** Record set follows **
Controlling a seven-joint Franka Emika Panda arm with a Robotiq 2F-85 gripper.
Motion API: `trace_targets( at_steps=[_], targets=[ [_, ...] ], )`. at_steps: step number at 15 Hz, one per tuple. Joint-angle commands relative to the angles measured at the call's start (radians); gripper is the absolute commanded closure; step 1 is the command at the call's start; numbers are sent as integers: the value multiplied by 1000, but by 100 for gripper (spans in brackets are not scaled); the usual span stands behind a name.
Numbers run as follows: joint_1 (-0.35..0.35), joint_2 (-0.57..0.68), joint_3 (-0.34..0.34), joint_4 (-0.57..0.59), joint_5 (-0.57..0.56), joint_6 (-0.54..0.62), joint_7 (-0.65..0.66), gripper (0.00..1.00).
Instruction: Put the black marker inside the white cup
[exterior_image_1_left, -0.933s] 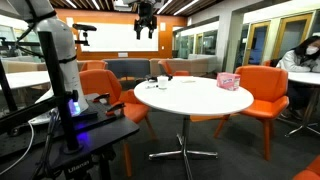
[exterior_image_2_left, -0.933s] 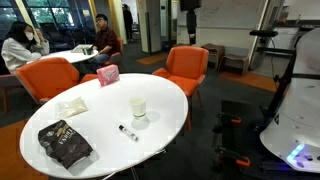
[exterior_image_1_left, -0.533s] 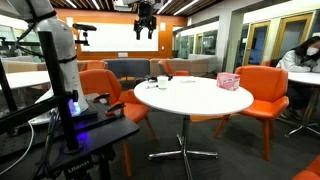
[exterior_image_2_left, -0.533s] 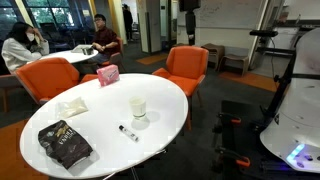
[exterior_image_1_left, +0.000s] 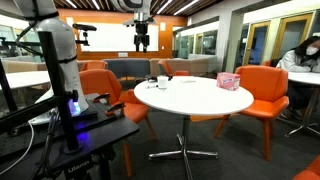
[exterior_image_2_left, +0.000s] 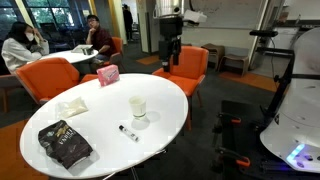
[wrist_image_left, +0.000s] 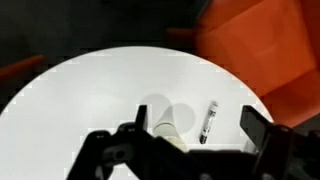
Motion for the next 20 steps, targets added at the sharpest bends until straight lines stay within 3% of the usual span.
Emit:
trace_targets(
  at_steps=[1, 6, 12, 20],
  targets=[
    [4, 103, 63, -20, -11, 178, 146, 0],
    [28, 315, 105, 5, -33, 351, 253, 0],
    [74, 581, 82, 119, -55, 499, 281, 0],
    [203, 799, 3, 299, -97, 555, 410, 0]
  ],
)
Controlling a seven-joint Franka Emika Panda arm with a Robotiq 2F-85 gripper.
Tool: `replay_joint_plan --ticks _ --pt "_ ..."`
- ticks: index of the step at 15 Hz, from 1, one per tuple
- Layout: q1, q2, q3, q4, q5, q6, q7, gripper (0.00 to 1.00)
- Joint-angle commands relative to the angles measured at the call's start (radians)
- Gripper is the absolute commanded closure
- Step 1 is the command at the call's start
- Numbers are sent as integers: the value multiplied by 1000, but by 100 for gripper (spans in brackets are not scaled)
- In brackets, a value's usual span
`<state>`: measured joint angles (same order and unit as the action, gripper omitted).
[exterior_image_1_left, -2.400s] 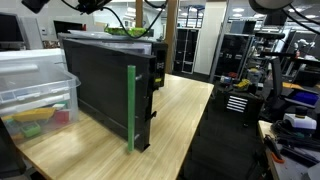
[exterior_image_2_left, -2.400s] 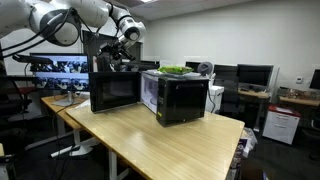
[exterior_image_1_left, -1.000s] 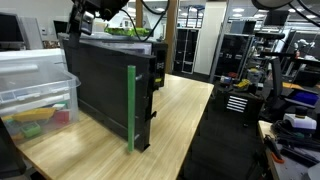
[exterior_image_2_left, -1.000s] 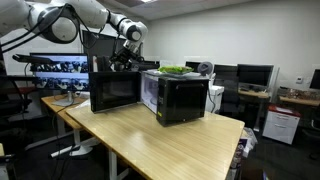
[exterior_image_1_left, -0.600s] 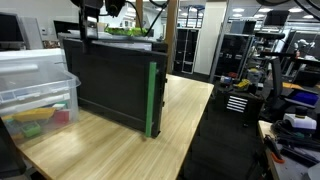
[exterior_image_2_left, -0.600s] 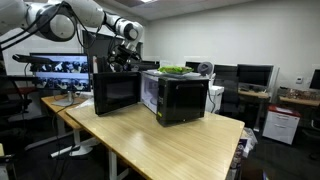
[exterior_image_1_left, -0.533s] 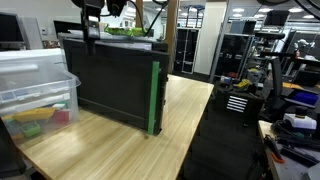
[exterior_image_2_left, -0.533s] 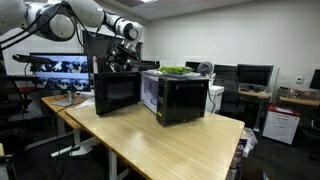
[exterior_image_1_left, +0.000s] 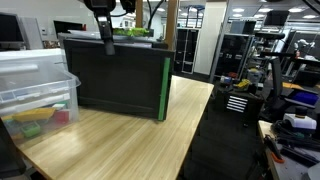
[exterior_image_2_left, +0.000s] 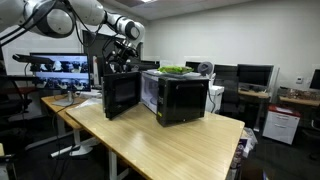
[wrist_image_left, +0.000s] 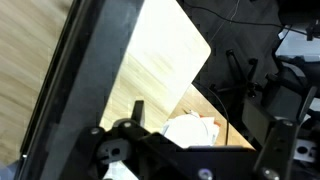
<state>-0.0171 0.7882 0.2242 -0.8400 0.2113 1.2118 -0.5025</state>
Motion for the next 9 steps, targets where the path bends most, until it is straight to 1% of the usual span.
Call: replay_joint_plan --ticks 1,7,8,9 --pt "-36 -79 -24 -163 29 -4 103 0" --pt "-95 -151 -62 -384 75 33 212 0" --pt "-94 -169 -93 -423 94 36 224 0" --pt "-98 -187 -106 -456 104 42 238 0"
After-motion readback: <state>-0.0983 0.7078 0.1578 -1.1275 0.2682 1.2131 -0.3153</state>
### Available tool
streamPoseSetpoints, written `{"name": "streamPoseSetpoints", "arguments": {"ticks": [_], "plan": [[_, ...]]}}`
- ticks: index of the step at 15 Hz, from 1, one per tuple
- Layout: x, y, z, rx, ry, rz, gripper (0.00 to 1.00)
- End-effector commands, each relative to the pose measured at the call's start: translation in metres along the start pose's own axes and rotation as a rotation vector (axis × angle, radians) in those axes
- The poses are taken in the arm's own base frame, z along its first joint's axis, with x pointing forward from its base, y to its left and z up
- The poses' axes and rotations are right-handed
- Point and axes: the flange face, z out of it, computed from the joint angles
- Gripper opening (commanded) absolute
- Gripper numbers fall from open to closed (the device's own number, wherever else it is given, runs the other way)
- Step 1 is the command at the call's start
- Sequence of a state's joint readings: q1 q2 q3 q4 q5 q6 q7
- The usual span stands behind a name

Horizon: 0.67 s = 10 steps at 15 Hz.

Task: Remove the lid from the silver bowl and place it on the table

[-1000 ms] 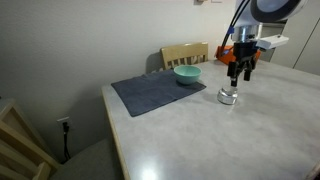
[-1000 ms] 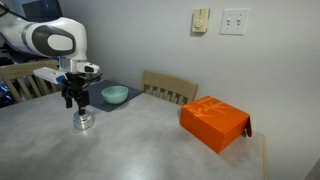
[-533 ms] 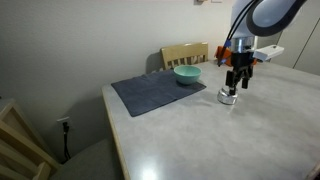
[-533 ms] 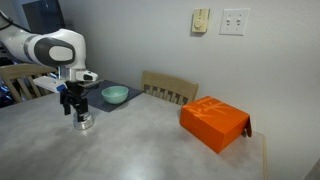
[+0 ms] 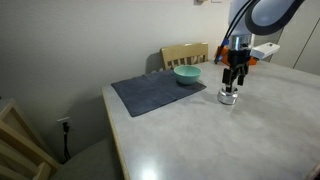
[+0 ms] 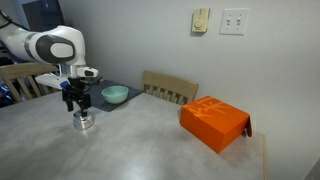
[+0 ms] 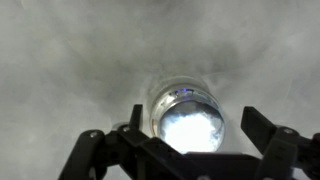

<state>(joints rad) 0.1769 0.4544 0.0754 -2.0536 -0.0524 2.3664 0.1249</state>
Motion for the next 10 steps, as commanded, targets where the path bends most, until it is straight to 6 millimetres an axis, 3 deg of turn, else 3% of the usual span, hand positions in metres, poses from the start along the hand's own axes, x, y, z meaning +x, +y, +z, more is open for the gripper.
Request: {"name": "streamPoseSetpoints", "arguments": {"ticks": [1, 6, 10], "plan": [[0.013, 0.010, -0.001, 0.019, 0.018, -0.031, 1.00], [0.032, 0.022, 0.006, 0.066, 0.009, -0.088, 1.00], [0.046, 0.015, 0.023, 0.070, -0.032, -0.119, 1.00]]}}
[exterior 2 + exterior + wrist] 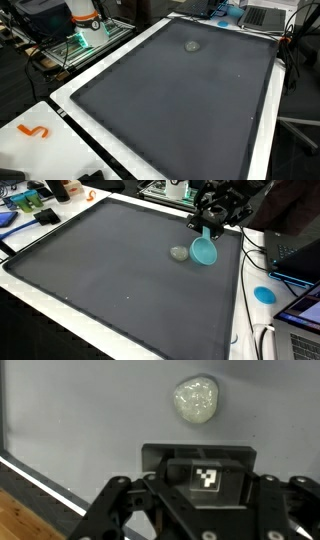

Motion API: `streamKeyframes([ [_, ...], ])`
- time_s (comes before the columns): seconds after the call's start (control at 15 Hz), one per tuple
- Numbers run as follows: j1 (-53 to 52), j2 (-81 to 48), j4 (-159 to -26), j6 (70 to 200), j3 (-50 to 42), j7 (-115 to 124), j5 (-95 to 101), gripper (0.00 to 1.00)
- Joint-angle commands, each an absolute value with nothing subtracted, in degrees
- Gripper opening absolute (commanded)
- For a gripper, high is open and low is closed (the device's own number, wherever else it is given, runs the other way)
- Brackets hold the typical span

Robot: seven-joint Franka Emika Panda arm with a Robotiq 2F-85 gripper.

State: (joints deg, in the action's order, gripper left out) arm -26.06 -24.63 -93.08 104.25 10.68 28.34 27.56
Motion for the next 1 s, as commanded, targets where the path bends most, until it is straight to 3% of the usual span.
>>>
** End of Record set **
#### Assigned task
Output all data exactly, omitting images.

#### Task solution
Controlling a seven-joint Franka Emika Panda arm with a Robotiq 2F-85 gripper.
Motion API: `trace_targets( at_steps=[_], targets=[ [_, ...] ], )`. at_steps: step number at 15 Hz, one per tuple. Joint-angle commands relative to the angles measured at the call's start (radians); gripper is the absolute commanded closure; step 1 is the command at the call's start; numbers are sent as integers: the value multiplied by 1000, but by 100 for gripper (spans in brackets are not scaled); the usual span stands behind a name.
Numbers run as follows: joint_1 (-0.35..0.35), joint_2 (-0.57..0.68), joint_3 (-0.34..0.34), joint_4 (-0.57..0.59), joint_5 (-0.57..0.56), joint_6 (-0.54..0.62), joint_7 (-0.65..0.66), gripper (0.00..1.00).
Instruction: Put the black marker inside the white cup
[exterior_image_1_left, -0.933s] 
[exterior_image_2_left, -0.933s] 
[exterior_image_1_left, -0.533s] 
[exterior_image_2_left, -0.533s] 
[exterior_image_1_left, +0.000s] 
[exterior_image_2_left, +0.000s] 
[wrist_image_left, +0.000s] 
Motion for the next 20 steps, targets added at the sharpest bends until straight lines stay within 3% of the usual span.
Emit:
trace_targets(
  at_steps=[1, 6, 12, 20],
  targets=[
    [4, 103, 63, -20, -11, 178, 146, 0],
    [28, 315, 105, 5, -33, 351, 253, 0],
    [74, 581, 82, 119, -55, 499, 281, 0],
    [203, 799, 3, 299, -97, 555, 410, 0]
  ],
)
Controlling a seven-joint Franka Emika Panda arm with a Robotiq 2F-85 gripper.
Tool: `replay_joint_plan --ticks _ --pt "_ ..."`
- ticks: index of the step at 15 Hz, from 1, one per tuple
- Layout: q1, q2, q3, q4, q5, q6, q7, gripper (0.00 to 1.00)
- Joint-angle commands relative to the angles measured at the call's start (radians)
- Gripper is the absolute commanded closure
- Step 1 is the command at the call's start
- Numbers are sent as integers: the value multiplied by 1000, but by 100 for gripper (spans in brackets are not scaled)
- In brackets, a value's usual span
`<state>`: measured joint angles (same order and unit as the action, gripper omitted).
[exterior_image_1_left, -2.400s] 
[exterior_image_2_left, -2.400s] 
[exterior_image_1_left, -1.000s] 
[exterior_image_2_left, -1.000s] 
[exterior_image_1_left, -0.600s] 
[exterior_image_2_left, -0.600s] 
[exterior_image_1_left, -0.533s] 
[exterior_image_2_left, -0.533s] 
[exterior_image_1_left, +0.000s] 
[exterior_image_2_left, +0.000s] 
[wrist_image_left, +0.000s] 
<state>-0.0171 0.7882 0.2242 -0.8400 0.2113 1.2118 -0.5025</state>
Motion for the next 9 steps, targets where the path bends most, until it is straight to 1% of the usual span.
Call: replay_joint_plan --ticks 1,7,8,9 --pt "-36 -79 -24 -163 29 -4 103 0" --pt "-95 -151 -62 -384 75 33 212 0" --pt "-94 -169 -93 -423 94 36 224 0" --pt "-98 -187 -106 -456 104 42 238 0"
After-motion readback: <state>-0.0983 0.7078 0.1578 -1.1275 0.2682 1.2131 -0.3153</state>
### Available tool
streamPoseSetpoints, written `{"name": "streamPoseSetpoints", "arguments": {"ticks": [_], "plan": [[_, ...]]}}`
- ticks: index of the step at 15 Hz, from 1, one per tuple
- Layout: x, y, z, rx, ry, rz, gripper (0.00 to 1.00)
- End-effector commands, each relative to the pose measured at the call's start: translation in metres along the start pose's own axes and rotation as a rotation vector (axis × angle, radians) in those axes
- The poses are taken in the arm's own base frame, z along its first joint's axis, with x pointing forward from its base, y to its left and z up
- The poses' axes and rotations are right-handed
- Point and axes: the flange face, z out of it, computed from the joint angles
- Gripper opening (commanded) absolute
- Gripper numbers fall from open to closed (the device's own number, wherever else it is given, runs the other way)
- Step 1 is the command at the call's start
- Sequence of a state's joint readings: q1 q2 q3 q4 q5 q6 q7
- The usual span stands behind a name

Horizon: 0.67 s = 10 steps at 15 Hz.

Task: Remove the lid from the silver bowl and place it on the table

[-1000 ms] 
[-1000 ms] 
[-533 ms] 
[-533 ms] 
[+0 ms] 
[+0 ms] 
[+0 ms] 

<state>(joints rad) 0.1769 0.4544 0.0754 -2.0536 -0.0524 2.3664 0.1249</state>
Motion for the next 10 steps, as commanded, targets where the path bends most, until it is straight to 6 millimetres an axis, 3 deg of turn, else 3% of the usual span, hand positions in metres, poses from the start along the hand's own axes, x, y, z meaning +x, +y, +z, more is open for the gripper.
Request: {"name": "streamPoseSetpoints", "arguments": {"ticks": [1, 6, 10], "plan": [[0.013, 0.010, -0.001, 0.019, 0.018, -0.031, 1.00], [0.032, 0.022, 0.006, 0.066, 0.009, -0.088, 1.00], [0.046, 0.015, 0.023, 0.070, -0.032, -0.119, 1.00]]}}
[exterior 2 + exterior + wrist] 

Motion API: `streamKeyframes([ [_, ...], ])`
- time_s (comes before the columns): seconds after the call's start (control at 15 Hz), one per tuple
- Numbers run as follows: j1 (-53 to 52), j2 (-81 to 48), j4 (-159 to -26), j6 (70 to 200), j3 (-50 to 42), j7 (-115 to 124), j5 (-95 to 101), gripper (0.00 to 1.00)
- Joint-angle commands, each an absolute value with nothing subtracted, in degrees
- Gripper opening absolute (commanded)
- For a gripper, high is open and low is closed (the device's own number, wherever else it is given, runs the other way)
- Brackets hold the typical span

Robot: seven-joint Franka Emika Panda arm with a Robotiq 2F-85 gripper.

State: (joints deg, in the action's order, gripper left out) arm -26.06 -24.63 -93.08 104.25 10.68 28.34 27.56
Motion for the next 1 s, as commanded, targets where the path bends most, until it is straight to 3% of the usual span.
>>>

Work on the exercise is finished.